:: DATA EXCERPTS ::
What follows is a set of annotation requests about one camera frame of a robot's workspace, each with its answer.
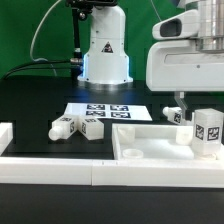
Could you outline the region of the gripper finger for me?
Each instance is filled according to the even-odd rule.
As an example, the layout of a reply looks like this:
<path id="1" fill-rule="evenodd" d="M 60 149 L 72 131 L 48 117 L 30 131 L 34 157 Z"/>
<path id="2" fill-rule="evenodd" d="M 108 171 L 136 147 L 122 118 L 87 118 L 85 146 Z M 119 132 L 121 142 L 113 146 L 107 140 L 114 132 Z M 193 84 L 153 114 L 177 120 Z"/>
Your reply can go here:
<path id="1" fill-rule="evenodd" d="M 177 105 L 182 110 L 182 118 L 184 120 L 191 121 L 192 120 L 192 112 L 188 108 L 187 103 L 185 102 L 185 93 L 182 91 L 176 91 L 174 93 L 174 99 L 175 99 Z"/>

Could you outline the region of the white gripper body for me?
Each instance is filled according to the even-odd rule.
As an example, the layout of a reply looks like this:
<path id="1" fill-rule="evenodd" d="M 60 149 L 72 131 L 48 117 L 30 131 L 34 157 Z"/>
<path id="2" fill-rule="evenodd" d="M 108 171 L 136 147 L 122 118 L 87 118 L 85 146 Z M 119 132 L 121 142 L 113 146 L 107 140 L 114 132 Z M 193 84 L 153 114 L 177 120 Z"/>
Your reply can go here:
<path id="1" fill-rule="evenodd" d="M 224 91 L 224 53 L 201 53 L 190 40 L 158 42 L 148 53 L 146 84 L 151 91 Z"/>

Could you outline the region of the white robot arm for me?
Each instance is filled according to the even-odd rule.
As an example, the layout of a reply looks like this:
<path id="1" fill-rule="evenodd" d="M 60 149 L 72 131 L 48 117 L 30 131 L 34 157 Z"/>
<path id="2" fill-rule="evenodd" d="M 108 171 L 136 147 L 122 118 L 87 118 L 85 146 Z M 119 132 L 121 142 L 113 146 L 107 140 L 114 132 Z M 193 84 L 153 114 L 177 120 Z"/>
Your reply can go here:
<path id="1" fill-rule="evenodd" d="M 224 91 L 224 0 L 173 0 L 183 13 L 155 24 L 146 66 L 152 91 L 172 91 L 183 111 L 186 92 Z M 78 77 L 95 88 L 129 84 L 124 52 L 125 14 L 118 7 L 95 8 L 90 48 Z"/>

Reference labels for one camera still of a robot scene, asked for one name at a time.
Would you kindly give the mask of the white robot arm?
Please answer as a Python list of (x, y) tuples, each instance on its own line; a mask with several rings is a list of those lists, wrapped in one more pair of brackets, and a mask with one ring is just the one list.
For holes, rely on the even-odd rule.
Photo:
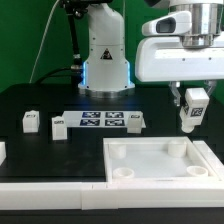
[[(182, 81), (203, 80), (211, 94), (224, 79), (224, 0), (144, 0), (168, 14), (142, 26), (135, 76), (142, 82), (167, 82), (180, 102)], [(124, 56), (124, 20), (107, 4), (88, 7), (90, 53), (81, 91), (114, 97), (134, 87)]]

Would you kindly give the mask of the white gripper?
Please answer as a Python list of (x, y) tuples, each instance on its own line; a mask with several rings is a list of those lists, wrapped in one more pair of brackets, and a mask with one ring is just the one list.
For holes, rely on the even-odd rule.
[(203, 49), (184, 48), (179, 37), (145, 38), (137, 48), (135, 75), (141, 82), (171, 81), (177, 107), (181, 102), (178, 81), (205, 80), (206, 93), (211, 96), (216, 80), (224, 79), (224, 35)]

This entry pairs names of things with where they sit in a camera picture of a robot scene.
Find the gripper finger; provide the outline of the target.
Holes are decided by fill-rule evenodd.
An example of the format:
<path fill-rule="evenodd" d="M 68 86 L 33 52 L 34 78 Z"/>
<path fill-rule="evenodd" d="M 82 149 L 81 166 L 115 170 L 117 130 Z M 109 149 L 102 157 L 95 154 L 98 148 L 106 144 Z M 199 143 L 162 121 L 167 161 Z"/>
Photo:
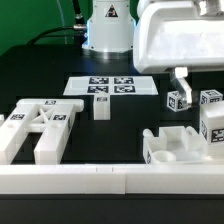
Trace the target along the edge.
<path fill-rule="evenodd" d="M 174 69 L 174 81 L 176 89 L 181 95 L 183 105 L 185 107 L 192 106 L 192 89 L 186 78 L 188 77 L 188 68 L 187 67 L 176 67 Z"/>

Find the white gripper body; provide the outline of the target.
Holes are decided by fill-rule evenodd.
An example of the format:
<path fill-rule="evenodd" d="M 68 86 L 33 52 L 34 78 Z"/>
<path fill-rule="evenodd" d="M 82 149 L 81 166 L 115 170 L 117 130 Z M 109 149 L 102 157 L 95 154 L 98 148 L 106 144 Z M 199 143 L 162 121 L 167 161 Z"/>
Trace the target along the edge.
<path fill-rule="evenodd" d="M 224 69 L 224 0 L 139 0 L 137 15 L 138 72 Z"/>

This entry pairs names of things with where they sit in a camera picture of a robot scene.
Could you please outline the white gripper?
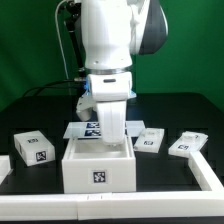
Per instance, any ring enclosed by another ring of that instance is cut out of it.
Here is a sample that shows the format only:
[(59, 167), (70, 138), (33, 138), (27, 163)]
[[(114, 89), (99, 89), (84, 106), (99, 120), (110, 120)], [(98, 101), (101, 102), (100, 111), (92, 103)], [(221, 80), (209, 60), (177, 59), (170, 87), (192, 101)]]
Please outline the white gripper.
[(126, 101), (97, 102), (96, 108), (102, 141), (106, 145), (121, 144), (125, 135)]

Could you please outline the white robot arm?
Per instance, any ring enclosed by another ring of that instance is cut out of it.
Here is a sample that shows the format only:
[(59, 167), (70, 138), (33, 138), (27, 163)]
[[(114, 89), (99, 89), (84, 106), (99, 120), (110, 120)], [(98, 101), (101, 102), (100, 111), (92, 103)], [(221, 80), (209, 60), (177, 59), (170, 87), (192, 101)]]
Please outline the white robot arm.
[(126, 102), (132, 92), (133, 54), (153, 54), (165, 43), (168, 24), (159, 0), (82, 0), (82, 42), (88, 86), (102, 141), (124, 141)]

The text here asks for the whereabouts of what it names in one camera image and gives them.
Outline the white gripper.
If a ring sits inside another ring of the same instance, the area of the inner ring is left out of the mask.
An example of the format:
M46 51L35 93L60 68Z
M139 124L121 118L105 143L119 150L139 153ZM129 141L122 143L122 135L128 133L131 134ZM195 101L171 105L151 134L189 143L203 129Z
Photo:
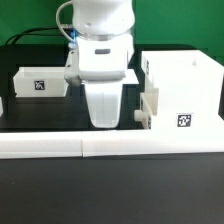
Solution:
M116 128L120 119L123 83L86 81L84 84L91 123L96 128Z

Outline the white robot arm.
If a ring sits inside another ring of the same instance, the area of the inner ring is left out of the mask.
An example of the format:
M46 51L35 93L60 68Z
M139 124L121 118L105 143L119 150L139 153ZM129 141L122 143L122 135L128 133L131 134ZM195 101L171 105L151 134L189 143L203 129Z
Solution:
M120 119L123 81L134 54L132 0L69 0L73 7L64 79L84 86L89 116L97 128Z

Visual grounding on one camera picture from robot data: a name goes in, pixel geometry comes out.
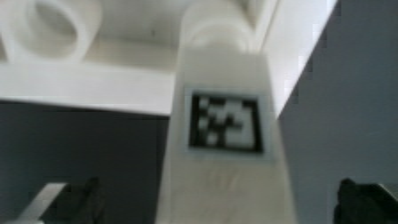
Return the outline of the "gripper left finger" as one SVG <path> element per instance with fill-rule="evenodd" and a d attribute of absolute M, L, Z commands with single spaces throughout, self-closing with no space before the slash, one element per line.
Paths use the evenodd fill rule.
<path fill-rule="evenodd" d="M 17 216 L 21 224 L 104 224 L 99 178 L 83 184 L 48 183 Z"/>

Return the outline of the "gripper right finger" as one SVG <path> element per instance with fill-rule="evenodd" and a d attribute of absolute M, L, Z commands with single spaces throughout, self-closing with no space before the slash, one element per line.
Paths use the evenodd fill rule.
<path fill-rule="evenodd" d="M 335 224 L 398 224 L 398 183 L 341 180 Z"/>

:: REQUIREMENT ::
Looking at the entries above, count the lines that hold the string "element" and reply with the count alone.

:: EXERCISE SOLUTION ::
2